Après la seconde guerre mondiale, Aincourt redeviendra un sanatorium puis “Centre Hospitalier Départemental du Vexin”. Mais les normes hospitalières et les considérations économiques ont bien évoluées. Deux des trois bâtiments (le pavillon Edmond Vian et Adrien Bonnefoy Sibour) sont respectivment fermés en 1988 et 2001.

Un seul bâtiment, celui des enfants sera agrandi, rénové et maintenu en activité.

Le site et ses bâtiments aujourd’hui

Mon intention est avant tout de rendre compte en images de l’état actuel du site d’Aincourt. Il est profondément désolant de découvrir ces grands “vaisseaux” de béton dresser encore fièrement leur silhouette et offrir leur ossature à toutes sortes d’outrages.
Le pillage des lieux à été fait depuis bien longtemps et il ne reste plus rien aujourd’hui qui puisse susciter la convoitise ou offrir le moindre intérêt.
Le vandalisme a pris la relève et c’est sans doute là que se manifeste le plus visiblement la disparition des “paquebots”.
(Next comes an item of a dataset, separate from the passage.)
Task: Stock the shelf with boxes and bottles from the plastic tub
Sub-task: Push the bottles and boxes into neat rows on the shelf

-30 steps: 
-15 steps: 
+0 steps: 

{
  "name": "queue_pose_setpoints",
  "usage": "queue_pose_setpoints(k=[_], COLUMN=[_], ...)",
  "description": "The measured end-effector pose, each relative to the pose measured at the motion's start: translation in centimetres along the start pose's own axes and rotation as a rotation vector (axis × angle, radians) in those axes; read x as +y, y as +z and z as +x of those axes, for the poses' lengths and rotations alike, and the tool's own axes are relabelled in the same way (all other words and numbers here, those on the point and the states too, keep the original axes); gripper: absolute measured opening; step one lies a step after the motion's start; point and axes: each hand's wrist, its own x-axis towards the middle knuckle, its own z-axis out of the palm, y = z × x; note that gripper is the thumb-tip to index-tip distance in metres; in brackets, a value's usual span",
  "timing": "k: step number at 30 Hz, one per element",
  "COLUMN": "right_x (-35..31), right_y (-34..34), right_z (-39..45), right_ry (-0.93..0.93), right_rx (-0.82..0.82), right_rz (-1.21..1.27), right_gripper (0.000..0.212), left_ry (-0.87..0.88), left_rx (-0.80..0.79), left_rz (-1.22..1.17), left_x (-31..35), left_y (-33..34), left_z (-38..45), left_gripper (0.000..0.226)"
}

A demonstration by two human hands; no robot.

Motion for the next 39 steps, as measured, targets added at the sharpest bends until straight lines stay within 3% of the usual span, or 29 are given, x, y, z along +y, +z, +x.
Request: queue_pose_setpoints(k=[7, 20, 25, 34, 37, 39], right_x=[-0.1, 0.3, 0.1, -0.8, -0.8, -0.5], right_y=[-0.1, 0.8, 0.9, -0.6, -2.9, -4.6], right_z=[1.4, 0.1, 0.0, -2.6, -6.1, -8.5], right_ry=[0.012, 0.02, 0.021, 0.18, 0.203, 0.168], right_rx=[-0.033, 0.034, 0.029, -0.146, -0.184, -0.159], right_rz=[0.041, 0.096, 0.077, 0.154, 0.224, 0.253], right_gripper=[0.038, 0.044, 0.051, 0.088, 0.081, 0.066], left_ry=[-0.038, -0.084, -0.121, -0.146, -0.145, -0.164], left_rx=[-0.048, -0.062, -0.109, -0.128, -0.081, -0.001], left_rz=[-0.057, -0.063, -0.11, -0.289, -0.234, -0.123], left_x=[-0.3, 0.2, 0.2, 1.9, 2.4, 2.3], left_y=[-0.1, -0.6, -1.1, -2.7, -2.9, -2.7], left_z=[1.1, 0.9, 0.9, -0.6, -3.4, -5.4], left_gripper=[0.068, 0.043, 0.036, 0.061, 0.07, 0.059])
Sur les images on peut apprécier la frénésie qui anime les casseurs. Rien ne saurait survivre à leur passage. Ce qui est déjà détruit doit être réduit en poussière de plus belle manière, encore et encore, avec une rare violence.


Tags, parfois réalisés avec talent, séances de paintball, incendies (les pompiers ont utilisé le bâtiment Edmond Vian pour des exercices), il semble que tout soit fait pour effacer la mémoire des lieux.

Le scandale d’Aincourt résulte d’un “non-choix”. Destruction totale des bâtiments, réhabilitation, musée souvenir…avis et partis-pris ne manquent pas de s’exprimer sur le sujet et de parfois de façon bien animée.

Certains prétendront qu’une simple plaque commémorative suffit (une stèle fut érigée sur le site en 1994). En tout état de cause, on ne peut qu’avoir le cœur serré en découvrant ces bâtiments qui n’en finissent pas d’agoniser. Ceux qui ont souffert dans leurs murs ne tenteraient t-ils pas, à travers ce long crépuscule, de vouloir retenir encore un peu notre attention.